YOUR GOAL ▸ Restate word for word the lines of the entries below, starting with the line that holds "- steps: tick" and ending with the line that holds "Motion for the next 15", and no others.

(Records contained in a dataset)
——

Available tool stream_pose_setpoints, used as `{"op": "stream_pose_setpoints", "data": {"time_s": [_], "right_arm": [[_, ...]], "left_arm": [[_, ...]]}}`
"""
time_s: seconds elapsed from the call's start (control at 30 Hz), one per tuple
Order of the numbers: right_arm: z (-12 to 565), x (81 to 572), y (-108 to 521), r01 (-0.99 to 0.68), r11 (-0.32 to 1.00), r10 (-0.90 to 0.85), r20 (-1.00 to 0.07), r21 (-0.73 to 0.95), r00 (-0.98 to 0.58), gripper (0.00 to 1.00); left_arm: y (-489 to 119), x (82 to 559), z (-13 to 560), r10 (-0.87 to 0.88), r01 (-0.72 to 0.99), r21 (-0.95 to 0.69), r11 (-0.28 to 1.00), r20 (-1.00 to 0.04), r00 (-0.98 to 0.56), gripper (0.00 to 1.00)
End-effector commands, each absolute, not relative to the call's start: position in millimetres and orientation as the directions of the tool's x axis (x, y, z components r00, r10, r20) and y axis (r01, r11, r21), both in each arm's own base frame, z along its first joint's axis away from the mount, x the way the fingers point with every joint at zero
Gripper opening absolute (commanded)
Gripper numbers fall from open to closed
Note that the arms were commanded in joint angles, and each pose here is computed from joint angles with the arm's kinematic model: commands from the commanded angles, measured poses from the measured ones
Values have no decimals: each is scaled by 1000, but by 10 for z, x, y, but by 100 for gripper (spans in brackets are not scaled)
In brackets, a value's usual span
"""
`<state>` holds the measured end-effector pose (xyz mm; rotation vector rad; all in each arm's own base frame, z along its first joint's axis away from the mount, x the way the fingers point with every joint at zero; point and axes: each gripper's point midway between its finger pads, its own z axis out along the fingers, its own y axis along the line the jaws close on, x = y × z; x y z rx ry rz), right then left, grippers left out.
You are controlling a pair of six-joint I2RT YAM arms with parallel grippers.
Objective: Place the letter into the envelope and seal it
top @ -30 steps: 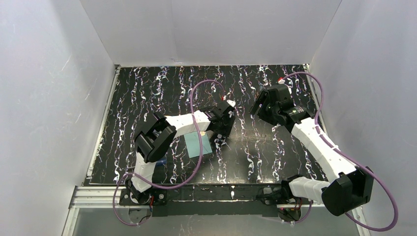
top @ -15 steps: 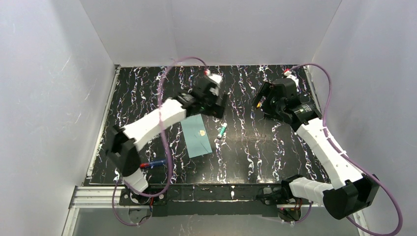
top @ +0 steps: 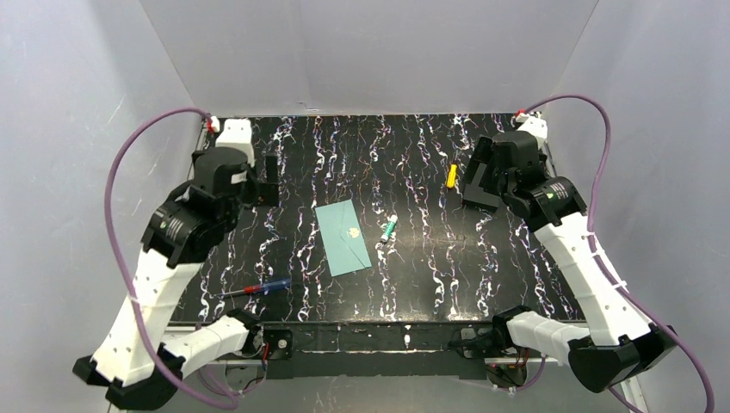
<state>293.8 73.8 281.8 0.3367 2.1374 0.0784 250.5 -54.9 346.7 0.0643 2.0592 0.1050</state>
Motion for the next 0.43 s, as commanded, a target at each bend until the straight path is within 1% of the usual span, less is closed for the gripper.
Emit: {"op": "stream_pose_setpoints", "data": {"time_s": [0.0,0.2,0.4], "right_arm": [[3043,2847,531,241,961,237,-852,135,-466,99],[3168,2742,499,244,955,266,-857,171,-442,99],[3202,2652,497,235,953,281,-852,192,-442,99]], "left_arm": [[-199,2122,3403,141,-37,184,982,-852,-503,98],[-106,1781,3485,73,-25,97,995,-874,-480,98],[-69,1648,3480,73,-4,86,996,-875,-478,98]]}}
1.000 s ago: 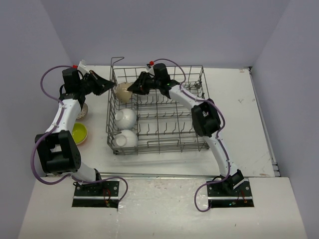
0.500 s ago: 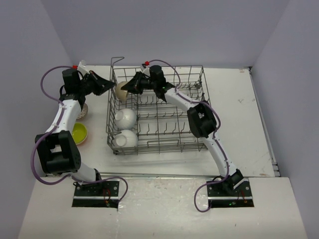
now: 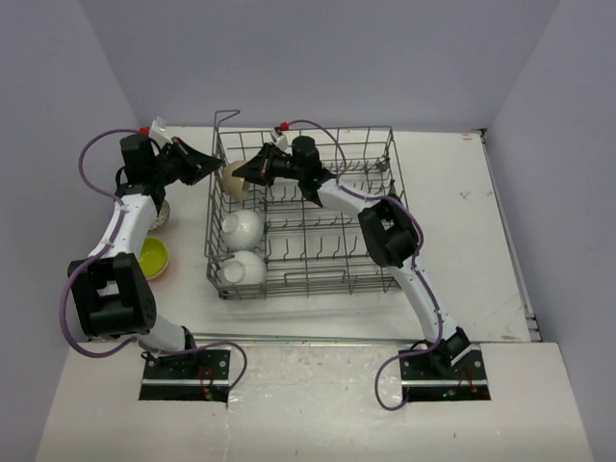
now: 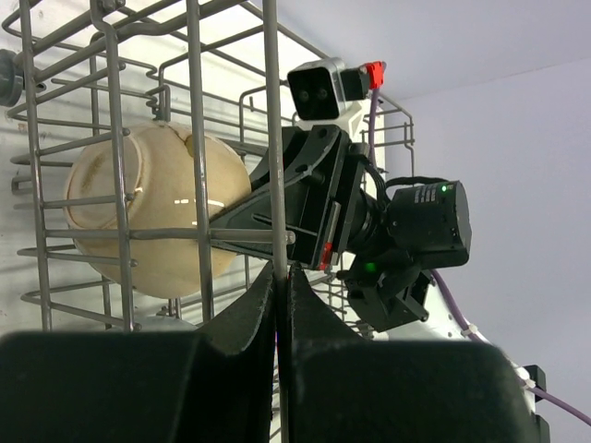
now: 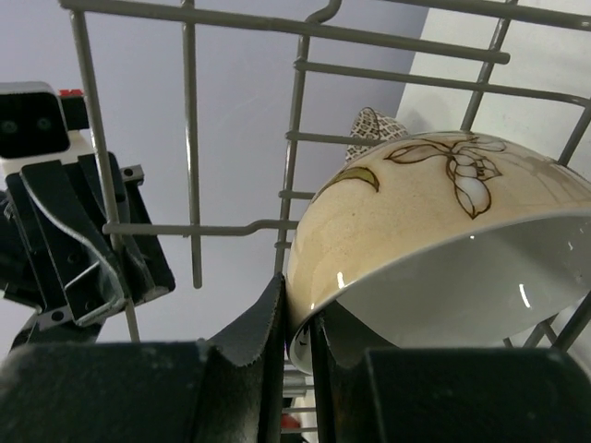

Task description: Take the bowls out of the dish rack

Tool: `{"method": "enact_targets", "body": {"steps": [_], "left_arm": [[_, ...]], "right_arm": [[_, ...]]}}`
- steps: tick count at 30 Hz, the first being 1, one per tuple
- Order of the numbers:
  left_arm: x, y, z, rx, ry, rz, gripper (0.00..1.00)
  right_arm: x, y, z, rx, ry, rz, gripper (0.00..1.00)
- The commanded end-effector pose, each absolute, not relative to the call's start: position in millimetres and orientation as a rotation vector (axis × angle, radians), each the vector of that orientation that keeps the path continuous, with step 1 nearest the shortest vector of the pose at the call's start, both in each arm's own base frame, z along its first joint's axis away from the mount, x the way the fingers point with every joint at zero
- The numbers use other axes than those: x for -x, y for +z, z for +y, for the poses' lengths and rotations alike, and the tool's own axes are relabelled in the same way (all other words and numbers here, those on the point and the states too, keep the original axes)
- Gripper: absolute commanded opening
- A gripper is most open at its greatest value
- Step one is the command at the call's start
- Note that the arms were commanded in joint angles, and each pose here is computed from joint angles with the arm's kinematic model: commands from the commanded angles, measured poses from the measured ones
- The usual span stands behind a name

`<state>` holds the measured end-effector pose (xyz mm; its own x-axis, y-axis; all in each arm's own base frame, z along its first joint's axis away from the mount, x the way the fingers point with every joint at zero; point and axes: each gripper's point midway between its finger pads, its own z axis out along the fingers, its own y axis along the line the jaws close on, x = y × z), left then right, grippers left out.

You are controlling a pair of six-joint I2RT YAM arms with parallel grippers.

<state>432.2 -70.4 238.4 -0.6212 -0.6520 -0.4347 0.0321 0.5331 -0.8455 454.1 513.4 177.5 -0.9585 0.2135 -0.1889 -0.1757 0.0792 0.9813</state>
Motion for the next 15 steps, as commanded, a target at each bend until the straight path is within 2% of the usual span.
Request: {"method": "enact_targets", "body": {"steps": [1,15], "left_arm": [[-432,232,-71,0.453,-1.1,1.997,0.0],[-433,222,-69,0.466,-1.088,2.014,0.0]], "right_arm": [[-432,246,504,0.129,2.078,1.866,0.0],[-415,314,477,0.248,2.25,1.556,0.0]]}}
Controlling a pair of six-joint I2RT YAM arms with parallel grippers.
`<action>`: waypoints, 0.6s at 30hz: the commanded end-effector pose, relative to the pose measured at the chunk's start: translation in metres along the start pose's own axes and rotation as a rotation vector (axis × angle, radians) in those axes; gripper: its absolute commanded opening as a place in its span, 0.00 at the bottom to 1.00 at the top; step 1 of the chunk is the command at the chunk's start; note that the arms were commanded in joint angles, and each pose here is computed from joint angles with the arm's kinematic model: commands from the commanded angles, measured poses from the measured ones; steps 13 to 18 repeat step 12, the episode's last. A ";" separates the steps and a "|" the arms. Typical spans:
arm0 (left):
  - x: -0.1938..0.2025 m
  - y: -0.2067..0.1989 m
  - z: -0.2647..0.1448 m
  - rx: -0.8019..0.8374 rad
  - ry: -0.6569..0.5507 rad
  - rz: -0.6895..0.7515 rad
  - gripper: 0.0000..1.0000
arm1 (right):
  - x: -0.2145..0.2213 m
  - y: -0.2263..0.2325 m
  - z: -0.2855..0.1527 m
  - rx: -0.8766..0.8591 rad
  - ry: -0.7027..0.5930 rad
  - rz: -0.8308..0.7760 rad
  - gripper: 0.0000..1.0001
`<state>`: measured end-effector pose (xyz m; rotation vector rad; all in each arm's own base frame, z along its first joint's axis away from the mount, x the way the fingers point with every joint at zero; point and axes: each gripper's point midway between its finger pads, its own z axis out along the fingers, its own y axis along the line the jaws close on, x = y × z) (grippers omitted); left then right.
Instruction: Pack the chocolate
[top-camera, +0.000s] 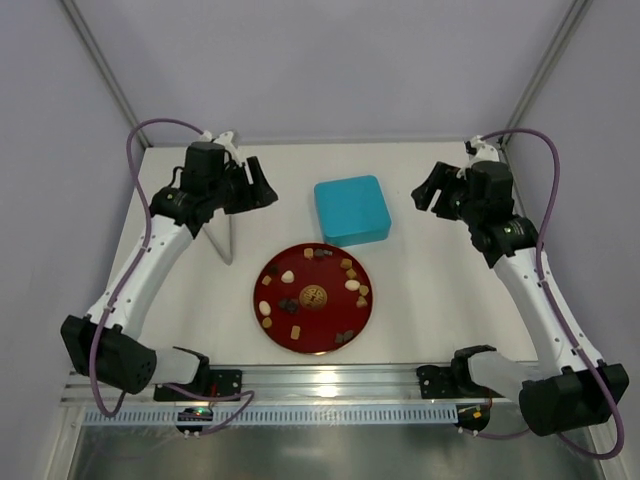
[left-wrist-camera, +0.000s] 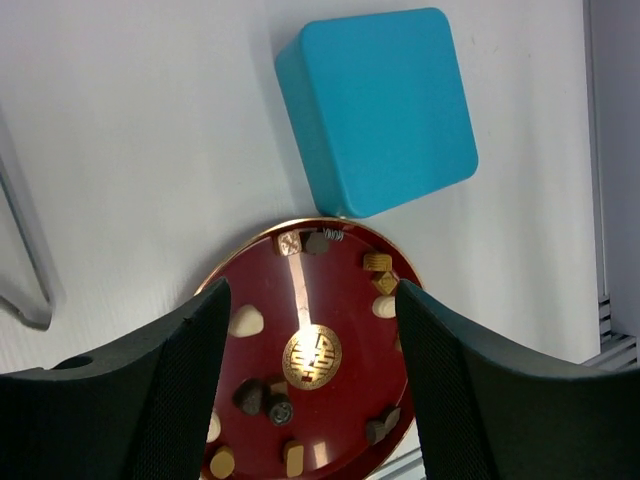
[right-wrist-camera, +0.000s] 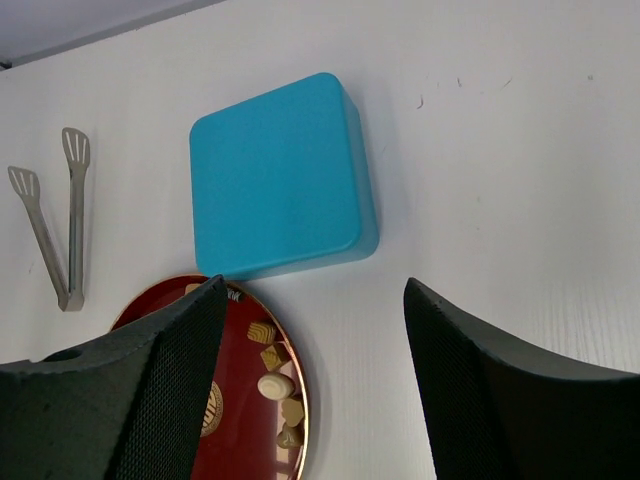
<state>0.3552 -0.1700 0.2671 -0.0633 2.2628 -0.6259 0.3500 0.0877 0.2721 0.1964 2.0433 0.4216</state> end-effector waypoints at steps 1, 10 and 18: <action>0.004 0.010 -0.016 -0.032 -0.058 0.033 0.66 | -0.001 -0.001 -0.014 -0.014 -0.054 -0.001 0.73; 0.022 0.017 -0.035 -0.034 -0.071 0.054 0.67 | -0.002 -0.004 -0.033 -0.009 -0.100 -0.025 0.74; 0.024 0.016 -0.036 -0.026 -0.067 0.055 0.67 | -0.008 -0.005 -0.036 0.006 -0.128 -0.019 0.75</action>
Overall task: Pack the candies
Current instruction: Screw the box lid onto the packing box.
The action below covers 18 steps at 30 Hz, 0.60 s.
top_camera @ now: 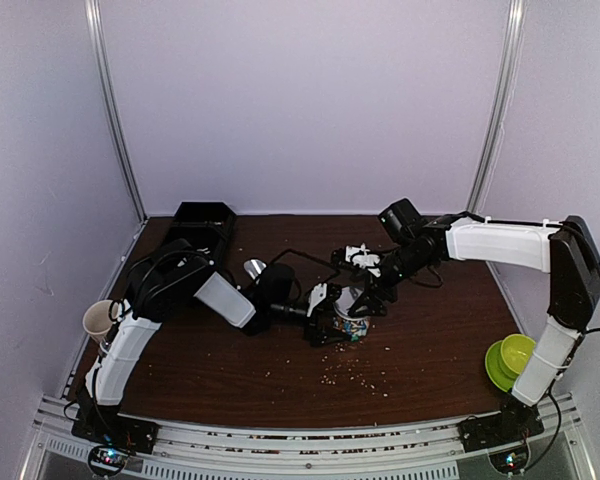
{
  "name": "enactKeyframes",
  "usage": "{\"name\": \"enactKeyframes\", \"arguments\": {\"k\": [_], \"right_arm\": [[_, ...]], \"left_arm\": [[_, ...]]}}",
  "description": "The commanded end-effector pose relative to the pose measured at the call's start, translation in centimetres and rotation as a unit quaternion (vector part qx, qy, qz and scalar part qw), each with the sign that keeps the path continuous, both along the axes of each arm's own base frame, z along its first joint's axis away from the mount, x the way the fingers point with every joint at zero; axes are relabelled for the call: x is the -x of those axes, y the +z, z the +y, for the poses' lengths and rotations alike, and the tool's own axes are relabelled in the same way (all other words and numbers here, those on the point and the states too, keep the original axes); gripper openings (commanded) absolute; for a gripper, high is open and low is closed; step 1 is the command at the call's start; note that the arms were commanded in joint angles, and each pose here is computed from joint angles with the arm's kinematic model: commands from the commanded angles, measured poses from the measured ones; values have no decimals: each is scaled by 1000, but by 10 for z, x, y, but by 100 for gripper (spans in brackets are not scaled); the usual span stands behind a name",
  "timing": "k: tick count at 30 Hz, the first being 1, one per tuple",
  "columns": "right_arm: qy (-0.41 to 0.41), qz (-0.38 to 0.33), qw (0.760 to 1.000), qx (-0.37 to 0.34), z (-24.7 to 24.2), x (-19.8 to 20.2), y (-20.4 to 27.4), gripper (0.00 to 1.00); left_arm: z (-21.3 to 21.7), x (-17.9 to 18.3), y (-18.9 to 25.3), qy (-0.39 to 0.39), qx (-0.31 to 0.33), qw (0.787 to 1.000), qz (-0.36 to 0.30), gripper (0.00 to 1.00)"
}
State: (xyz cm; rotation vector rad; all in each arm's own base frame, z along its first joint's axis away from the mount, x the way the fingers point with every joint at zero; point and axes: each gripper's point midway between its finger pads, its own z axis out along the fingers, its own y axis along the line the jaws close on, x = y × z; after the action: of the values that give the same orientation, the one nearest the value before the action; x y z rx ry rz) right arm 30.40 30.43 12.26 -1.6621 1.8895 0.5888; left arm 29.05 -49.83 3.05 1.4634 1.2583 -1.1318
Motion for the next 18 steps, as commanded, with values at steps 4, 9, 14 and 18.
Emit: {"name": "enactKeyframes", "arguments": {"k": [4, 9, 14, 18], "right_arm": [[-6, 19, 1000, 13, 0, 6, -8, 100], [-15, 22, 999, 23, -1, 5, -11, 100], [-14, 30, 999, 27, -1, 8, -11, 100], [-13, 32, 999, 33, -2, 10, -14, 100]], "left_arm": [[22, 2, -63, 19, -87, 994, 58, 85], [22, 2, -63, 20, -87, 994, 57, 84], [22, 2, -63, 21, -87, 994, 57, 84], [22, 1, -63, 22, -87, 994, 57, 85]]}}
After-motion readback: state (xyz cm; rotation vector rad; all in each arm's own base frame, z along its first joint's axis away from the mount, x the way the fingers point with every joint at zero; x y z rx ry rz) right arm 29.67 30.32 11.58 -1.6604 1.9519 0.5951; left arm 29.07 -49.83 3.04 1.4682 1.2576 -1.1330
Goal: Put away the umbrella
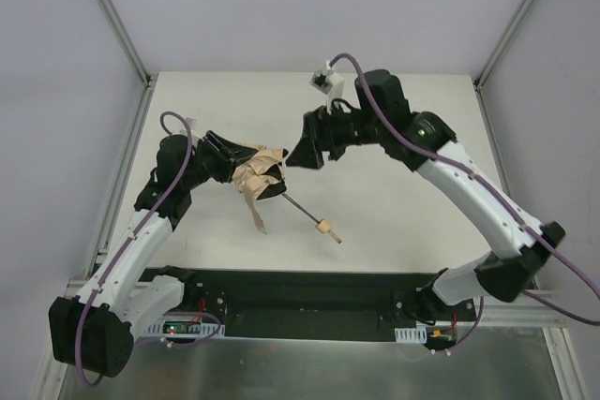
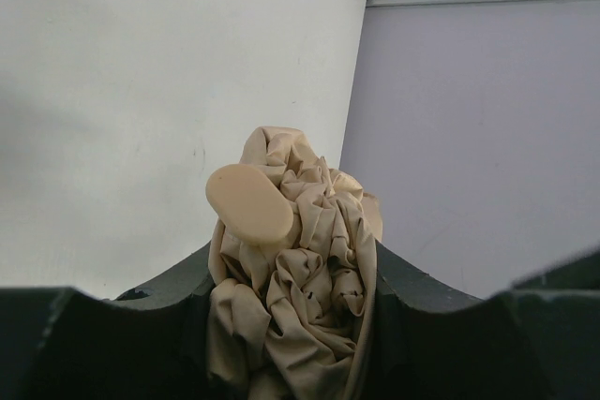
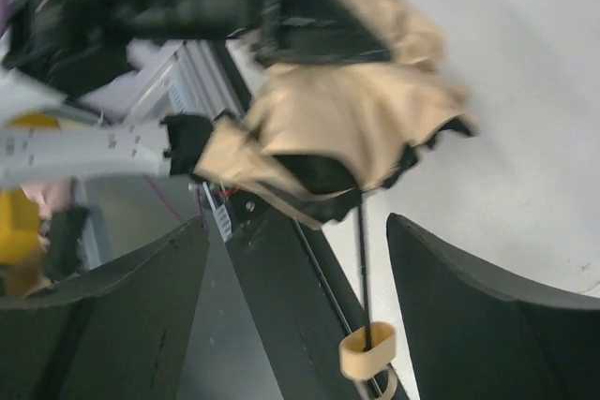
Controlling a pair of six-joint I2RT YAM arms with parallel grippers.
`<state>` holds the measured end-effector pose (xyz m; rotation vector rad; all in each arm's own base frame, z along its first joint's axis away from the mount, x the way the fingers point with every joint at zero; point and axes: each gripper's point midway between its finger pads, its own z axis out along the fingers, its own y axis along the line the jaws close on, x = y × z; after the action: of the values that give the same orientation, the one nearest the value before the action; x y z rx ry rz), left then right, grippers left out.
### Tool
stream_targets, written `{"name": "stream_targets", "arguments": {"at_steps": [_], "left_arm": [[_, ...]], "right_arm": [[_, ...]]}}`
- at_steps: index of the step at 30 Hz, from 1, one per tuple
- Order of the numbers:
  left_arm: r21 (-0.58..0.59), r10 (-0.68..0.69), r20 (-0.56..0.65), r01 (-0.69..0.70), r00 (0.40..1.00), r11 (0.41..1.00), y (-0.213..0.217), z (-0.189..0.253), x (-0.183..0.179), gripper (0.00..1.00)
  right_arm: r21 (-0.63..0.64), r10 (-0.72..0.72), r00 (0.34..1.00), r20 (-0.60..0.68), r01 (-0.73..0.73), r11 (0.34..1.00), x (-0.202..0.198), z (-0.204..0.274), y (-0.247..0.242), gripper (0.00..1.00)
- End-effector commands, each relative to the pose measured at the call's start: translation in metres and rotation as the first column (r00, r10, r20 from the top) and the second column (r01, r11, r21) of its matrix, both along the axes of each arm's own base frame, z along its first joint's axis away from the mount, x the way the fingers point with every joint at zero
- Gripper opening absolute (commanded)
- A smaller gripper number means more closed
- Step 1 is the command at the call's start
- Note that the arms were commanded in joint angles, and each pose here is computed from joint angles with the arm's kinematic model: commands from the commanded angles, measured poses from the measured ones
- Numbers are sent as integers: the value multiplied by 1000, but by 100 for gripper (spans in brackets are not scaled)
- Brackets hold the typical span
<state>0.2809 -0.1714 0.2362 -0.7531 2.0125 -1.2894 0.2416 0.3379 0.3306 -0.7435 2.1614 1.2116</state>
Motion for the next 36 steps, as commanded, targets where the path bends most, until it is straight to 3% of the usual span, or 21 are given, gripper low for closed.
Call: {"name": "stream_targets", "arguments": {"at_steps": [1,5,8,13,16,19,26,31,36], "left_arm": [[-69,-2,7,2,1000,998,-7,28,3,0],[-98,-4,-17,2,1000,995,-9,30,4,0],[-101,26,1,-25,1000,995,-5,37,6,0],[-198,82,8,-79,997,977,-2,55,14,0],[-228,70,21,-64,997,972,-5,70,18,0],[-230,106,-86,-123,991,965,1,62,17,0],[-372,122,-124,-160,985,914,0,83,22,0],[-391,135,-119,-172,984,904,2,93,25,0],[-381,135,-40,-140,990,914,2,101,28,0]], "right_arm": [[-39,58,925,375,-47,998,-46,29,-12,80],[-94,55,879,473,-12,995,-55,17,-2,79],[-33,57,935,349,-48,998,-67,20,17,72],[99,48,967,250,-75,992,-84,21,57,70],[67,72,964,256,-92,993,-82,23,62,65],[45,63,962,265,-78,996,-80,22,58,59],[-25,66,962,265,-62,998,-79,-1,50,60],[-16,63,956,285,-61,998,-78,7,52,60],[12,13,953,304,-17,1000,-76,26,42,60]]}}
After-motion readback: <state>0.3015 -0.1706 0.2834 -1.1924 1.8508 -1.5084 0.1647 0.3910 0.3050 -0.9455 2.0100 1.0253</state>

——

TASK RESULT ▸
- steps: tick count at 30 Hz, the first being 1, one per tuple
- Order of the numbers:
  left_arm: x, y, z, rx, ry, rz, gripper (0.00..1.00)
  right_arm: x, y, z, rx, ry, rz, gripper (0.00..1.00)
- The commanded end-effector pose, each absolute, not relative to the call's start: position in millimetres and orientation as a rotation vector (axis × angle, radians), each the vector of that orientation that keeps the path continuous, with step 1 nearest the shortest vector of the pose at the call's start, both in each arm's own base frame, z along its first joint's axis away from the mount, x the way the fingers point with every joint at zero
- The numbers use other axes than those: x for -x, y for +z, z for +y, for the poses' lengths and rotations alike, and the tool's own axes are relabelled in the same way (all other words and numbers here, those on the point and the states too, keep the original axes)
- Gripper: absolute commanded opening
- A gripper is most open at its greatest value
- Step one is the command at the call's start
- Note that the arms were commanded in joint angles, and each pose here is computed from joint angles with the arm's kinematic model: commands from the commanded angles, measured poses from the measured ones
- The usual span stands behind a name

`<state>` holds the measured end-effector pose (xyz mm; its own x-axis, y-axis; all in each arm's own base frame, z along its first joint's axis away from the mount, x the way the fingers point with every joint at zero; point and axes: each gripper's point midway between its finger pads, its own z axis out along the fingers, its own y axis along the line the jaws close on, x = y × z), left then right, grippers left out.

You are controlling a pair of six-joint I2RT YAM arms with parallel grippers.

<state>432.2 -70.4 238.4 -0.6212 -0.6520 -0.4347 0.0321 0.5331 -0.8455 454.1 513.4 177.5 -0.9585 0.2135 -0.1889 -0.1757 0.0792 0.9813</state>
Motion for the next 15 steps, as commanded, a target at each bend until the straight path is within 2% of the usual span.

Nothing else is needed for this exercise.